Kandinsky ran a little test on people and found yellow triangle, red square, and blue circle. Later, in 2002, Thomas Jacobsen tried to replicate the experiment and came up with different results: red triangle, blue square, and yellow circle. About half of the participants he polled chose these color associations. He also found that people justified their choices based on real-world objects, such as a red triangle looking like a red warning sign.

I ran my own informal poll in a class I was teaching, and came up with yet different results!

Color associations with square

The color associations with square

As you can see from the first figures, blue was more commonly chosen color for square, yellow was the most common triangle color, and people really don't agree on the right color for a circle.

What's interesting is that some of these results seem pretty clear—but different people asking at different times get different results.

It could be that there is no context-indepenent answer to this question.
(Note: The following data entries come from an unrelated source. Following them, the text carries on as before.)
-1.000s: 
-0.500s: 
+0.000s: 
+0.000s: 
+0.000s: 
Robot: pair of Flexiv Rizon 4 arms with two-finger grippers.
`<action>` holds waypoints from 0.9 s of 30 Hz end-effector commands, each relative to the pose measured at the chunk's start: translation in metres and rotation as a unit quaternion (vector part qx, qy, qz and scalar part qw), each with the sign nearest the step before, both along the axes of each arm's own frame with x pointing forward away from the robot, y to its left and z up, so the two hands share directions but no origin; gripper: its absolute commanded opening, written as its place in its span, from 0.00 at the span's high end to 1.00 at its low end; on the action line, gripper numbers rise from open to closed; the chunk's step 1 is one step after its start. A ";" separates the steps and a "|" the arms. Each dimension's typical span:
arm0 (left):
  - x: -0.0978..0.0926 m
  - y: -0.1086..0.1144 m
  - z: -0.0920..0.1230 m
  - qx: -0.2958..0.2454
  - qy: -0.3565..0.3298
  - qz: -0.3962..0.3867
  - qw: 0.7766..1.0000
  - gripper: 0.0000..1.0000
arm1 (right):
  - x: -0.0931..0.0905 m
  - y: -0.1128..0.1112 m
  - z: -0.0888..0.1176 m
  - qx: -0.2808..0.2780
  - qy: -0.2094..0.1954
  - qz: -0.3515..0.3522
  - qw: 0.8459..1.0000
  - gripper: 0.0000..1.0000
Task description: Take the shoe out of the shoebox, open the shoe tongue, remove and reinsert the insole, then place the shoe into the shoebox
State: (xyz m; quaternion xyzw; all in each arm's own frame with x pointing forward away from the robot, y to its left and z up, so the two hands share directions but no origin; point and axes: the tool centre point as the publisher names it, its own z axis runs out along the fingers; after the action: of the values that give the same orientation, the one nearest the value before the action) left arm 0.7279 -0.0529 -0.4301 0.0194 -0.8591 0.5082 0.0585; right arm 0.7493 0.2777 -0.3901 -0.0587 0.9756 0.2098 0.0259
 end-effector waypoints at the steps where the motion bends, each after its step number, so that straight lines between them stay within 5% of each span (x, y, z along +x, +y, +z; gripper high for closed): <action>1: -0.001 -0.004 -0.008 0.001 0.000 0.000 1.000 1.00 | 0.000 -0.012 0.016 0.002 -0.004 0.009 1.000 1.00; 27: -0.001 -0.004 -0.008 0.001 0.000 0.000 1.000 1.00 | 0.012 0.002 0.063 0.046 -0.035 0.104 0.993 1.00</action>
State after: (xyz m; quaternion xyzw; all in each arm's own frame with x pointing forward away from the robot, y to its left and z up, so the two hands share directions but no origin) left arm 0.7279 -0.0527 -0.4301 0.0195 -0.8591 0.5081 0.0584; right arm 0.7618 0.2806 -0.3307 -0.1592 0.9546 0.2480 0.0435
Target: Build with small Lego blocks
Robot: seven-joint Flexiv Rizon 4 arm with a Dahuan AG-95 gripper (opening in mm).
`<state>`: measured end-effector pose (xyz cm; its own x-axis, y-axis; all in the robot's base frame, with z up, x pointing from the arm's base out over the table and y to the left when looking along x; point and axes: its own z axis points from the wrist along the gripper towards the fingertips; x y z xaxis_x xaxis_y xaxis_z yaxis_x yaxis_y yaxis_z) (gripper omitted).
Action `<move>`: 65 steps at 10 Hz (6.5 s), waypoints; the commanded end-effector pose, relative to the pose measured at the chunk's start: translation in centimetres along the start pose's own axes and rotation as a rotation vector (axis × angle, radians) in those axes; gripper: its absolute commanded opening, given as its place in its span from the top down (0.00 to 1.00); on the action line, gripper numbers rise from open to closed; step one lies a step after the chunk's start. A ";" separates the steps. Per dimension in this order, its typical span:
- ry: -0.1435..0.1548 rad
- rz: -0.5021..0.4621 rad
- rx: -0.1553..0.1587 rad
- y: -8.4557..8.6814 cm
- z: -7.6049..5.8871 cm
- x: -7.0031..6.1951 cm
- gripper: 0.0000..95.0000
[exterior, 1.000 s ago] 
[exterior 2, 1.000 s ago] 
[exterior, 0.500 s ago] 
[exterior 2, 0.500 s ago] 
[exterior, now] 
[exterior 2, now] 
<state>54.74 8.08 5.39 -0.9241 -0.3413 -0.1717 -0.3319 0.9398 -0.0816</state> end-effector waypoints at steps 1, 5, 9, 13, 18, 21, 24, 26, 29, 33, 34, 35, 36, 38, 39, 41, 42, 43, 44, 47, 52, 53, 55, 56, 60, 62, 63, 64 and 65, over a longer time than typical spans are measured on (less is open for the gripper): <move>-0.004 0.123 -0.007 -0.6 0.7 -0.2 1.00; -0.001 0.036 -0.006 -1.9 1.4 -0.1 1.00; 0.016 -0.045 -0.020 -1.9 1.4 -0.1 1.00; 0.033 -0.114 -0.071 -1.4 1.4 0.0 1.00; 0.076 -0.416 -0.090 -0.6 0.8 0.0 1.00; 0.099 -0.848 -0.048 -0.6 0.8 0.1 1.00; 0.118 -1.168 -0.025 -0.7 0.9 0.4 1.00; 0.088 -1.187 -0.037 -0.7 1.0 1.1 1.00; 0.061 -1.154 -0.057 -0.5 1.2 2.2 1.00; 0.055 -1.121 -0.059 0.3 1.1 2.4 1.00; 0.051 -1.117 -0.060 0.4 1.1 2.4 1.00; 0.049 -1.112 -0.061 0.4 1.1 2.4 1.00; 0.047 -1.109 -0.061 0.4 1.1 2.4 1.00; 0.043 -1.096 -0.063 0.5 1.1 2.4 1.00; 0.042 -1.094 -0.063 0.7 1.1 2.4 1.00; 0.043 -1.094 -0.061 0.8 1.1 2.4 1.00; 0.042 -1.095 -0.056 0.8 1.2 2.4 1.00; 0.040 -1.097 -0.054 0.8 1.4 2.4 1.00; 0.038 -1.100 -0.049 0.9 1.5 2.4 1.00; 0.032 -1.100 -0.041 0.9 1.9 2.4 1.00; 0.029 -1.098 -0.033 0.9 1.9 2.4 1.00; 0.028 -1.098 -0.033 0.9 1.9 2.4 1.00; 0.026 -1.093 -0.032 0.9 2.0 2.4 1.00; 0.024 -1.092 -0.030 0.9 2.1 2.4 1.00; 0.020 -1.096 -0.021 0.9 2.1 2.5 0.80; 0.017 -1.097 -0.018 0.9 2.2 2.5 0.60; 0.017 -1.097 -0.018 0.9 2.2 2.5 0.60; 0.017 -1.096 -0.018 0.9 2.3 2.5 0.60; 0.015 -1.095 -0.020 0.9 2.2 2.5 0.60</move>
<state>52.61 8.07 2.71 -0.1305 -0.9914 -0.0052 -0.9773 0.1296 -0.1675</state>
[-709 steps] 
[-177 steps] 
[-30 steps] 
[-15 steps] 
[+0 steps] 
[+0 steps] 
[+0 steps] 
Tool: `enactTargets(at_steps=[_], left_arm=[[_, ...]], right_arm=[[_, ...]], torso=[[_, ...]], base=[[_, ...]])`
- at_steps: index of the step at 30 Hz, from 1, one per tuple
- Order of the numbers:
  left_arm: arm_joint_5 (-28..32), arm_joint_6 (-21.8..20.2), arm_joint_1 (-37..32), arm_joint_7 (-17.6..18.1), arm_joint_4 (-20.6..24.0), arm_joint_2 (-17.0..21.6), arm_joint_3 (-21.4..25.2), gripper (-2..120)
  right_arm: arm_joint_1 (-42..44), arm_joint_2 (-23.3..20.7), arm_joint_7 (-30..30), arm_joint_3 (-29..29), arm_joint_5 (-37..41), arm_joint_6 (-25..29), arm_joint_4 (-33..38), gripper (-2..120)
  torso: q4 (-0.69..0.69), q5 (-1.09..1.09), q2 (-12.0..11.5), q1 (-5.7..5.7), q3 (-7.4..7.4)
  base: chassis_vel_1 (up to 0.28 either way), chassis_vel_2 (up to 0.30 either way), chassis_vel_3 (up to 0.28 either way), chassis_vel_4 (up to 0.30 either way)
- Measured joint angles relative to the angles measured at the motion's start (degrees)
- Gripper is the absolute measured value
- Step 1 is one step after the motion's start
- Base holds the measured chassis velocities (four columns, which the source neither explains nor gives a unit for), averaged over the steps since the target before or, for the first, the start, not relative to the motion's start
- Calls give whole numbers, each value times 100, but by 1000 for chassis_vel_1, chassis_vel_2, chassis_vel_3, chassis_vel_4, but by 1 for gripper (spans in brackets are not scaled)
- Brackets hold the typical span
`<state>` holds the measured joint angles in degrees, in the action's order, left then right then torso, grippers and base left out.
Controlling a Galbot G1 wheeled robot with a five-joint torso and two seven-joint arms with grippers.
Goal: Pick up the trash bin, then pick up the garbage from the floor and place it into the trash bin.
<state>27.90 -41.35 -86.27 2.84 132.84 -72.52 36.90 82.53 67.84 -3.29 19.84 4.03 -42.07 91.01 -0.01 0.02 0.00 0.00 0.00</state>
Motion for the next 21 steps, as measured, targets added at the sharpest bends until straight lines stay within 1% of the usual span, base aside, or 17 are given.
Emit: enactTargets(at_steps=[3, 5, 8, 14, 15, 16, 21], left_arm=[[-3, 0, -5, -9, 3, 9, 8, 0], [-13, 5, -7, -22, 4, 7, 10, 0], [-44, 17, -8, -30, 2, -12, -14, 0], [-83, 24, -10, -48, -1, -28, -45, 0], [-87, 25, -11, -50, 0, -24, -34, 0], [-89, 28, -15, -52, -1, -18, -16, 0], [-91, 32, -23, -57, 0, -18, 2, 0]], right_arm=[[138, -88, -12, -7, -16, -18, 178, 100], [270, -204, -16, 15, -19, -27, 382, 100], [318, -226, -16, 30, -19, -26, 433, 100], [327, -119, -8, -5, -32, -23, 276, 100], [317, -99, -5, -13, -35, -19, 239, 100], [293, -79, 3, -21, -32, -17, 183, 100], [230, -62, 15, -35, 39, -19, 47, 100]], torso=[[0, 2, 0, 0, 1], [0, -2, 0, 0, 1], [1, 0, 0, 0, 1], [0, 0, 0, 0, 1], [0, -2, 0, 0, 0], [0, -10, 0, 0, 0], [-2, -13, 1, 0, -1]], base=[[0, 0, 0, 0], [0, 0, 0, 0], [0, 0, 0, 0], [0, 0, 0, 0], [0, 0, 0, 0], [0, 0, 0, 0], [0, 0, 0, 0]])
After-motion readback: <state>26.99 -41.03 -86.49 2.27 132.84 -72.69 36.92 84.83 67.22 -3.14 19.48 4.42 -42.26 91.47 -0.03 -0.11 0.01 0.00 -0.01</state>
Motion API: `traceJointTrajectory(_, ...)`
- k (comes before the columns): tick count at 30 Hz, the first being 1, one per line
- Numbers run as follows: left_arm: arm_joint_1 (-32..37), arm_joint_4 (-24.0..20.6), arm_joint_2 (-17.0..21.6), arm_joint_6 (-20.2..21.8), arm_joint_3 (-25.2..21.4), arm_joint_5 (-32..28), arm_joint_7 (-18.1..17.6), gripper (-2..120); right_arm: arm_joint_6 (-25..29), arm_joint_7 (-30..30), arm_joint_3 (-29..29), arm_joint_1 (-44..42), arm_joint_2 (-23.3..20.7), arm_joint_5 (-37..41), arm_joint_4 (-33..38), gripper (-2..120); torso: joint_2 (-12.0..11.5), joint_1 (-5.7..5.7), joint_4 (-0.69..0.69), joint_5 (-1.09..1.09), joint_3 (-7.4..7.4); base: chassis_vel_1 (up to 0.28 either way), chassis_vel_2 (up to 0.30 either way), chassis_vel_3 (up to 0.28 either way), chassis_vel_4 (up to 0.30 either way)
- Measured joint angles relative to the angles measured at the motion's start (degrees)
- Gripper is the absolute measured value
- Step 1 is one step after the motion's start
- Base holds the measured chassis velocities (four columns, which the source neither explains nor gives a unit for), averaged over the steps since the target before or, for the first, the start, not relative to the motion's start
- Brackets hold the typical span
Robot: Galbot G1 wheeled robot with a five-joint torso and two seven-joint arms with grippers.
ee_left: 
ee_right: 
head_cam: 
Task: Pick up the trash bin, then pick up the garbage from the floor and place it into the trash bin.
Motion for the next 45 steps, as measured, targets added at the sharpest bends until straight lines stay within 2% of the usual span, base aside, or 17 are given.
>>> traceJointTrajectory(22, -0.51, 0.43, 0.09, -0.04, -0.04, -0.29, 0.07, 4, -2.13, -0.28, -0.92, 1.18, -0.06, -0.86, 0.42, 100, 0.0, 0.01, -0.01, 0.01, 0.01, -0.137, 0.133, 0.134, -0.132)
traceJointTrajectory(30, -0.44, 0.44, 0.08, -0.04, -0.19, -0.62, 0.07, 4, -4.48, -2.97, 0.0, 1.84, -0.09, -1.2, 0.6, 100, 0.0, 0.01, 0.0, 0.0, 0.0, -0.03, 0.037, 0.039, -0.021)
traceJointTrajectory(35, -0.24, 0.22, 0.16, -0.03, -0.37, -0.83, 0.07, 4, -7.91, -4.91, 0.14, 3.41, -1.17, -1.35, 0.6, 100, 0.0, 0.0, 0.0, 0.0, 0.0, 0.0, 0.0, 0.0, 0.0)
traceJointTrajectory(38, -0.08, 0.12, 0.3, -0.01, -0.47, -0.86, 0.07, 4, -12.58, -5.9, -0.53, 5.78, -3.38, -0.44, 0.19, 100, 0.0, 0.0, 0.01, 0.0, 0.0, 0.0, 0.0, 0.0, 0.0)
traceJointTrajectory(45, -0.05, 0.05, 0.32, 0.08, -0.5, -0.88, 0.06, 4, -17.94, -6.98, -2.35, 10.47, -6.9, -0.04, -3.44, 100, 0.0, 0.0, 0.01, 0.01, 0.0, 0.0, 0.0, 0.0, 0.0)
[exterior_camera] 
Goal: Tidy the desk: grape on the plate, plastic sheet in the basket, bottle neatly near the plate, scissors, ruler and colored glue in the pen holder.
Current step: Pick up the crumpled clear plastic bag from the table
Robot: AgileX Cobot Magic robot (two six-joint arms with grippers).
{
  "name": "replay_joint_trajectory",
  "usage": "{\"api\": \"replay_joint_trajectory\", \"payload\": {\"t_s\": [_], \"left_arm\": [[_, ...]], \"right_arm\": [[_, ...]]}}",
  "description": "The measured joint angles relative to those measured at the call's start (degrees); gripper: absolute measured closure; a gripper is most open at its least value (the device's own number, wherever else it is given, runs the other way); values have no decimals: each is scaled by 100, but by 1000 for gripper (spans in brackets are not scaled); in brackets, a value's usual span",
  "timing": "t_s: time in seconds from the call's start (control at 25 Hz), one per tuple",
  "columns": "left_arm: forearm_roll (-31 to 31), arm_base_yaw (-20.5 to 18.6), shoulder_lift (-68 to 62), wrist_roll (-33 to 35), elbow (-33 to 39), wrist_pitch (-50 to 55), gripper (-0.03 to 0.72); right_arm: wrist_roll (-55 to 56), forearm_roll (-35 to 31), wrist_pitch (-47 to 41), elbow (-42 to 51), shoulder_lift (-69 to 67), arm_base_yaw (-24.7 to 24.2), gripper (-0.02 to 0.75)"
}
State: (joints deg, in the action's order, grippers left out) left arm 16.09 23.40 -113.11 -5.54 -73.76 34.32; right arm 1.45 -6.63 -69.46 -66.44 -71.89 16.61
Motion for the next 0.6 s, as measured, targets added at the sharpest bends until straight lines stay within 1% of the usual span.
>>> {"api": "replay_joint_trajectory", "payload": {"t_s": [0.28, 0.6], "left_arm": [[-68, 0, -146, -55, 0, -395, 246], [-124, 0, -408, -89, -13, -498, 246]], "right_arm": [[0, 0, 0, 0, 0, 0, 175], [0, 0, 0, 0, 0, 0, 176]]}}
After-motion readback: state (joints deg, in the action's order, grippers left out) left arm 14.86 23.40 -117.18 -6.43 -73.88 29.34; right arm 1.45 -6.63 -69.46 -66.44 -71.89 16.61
A further experiment in 2013 found no relationship at all.

Color associations with Triangle

Color associations with Triangle

Color associations with Circle

Color associations with Circle

Postscript: These polls were done in my classroom. The "triangle" question was done when there was more time to answer the question, which is why there were so many more respondants. My students voted using polleverywhere.com, and voted with their cell phones.

References:

Davies, J. (publication date August 5, 2014). Riveted: The Science of Why Jokes Make Us Laugh, Movies Make Us Cry, and Religion Makes Us Feel One with the Universe. Palgrave Macmillan.

Jacobsen, T. (2002) Kandinsky's questionnaire revisited: Fundamental correspondence of basic colors and forms? Perceptual and Motor Skills, 95(3) 903--913.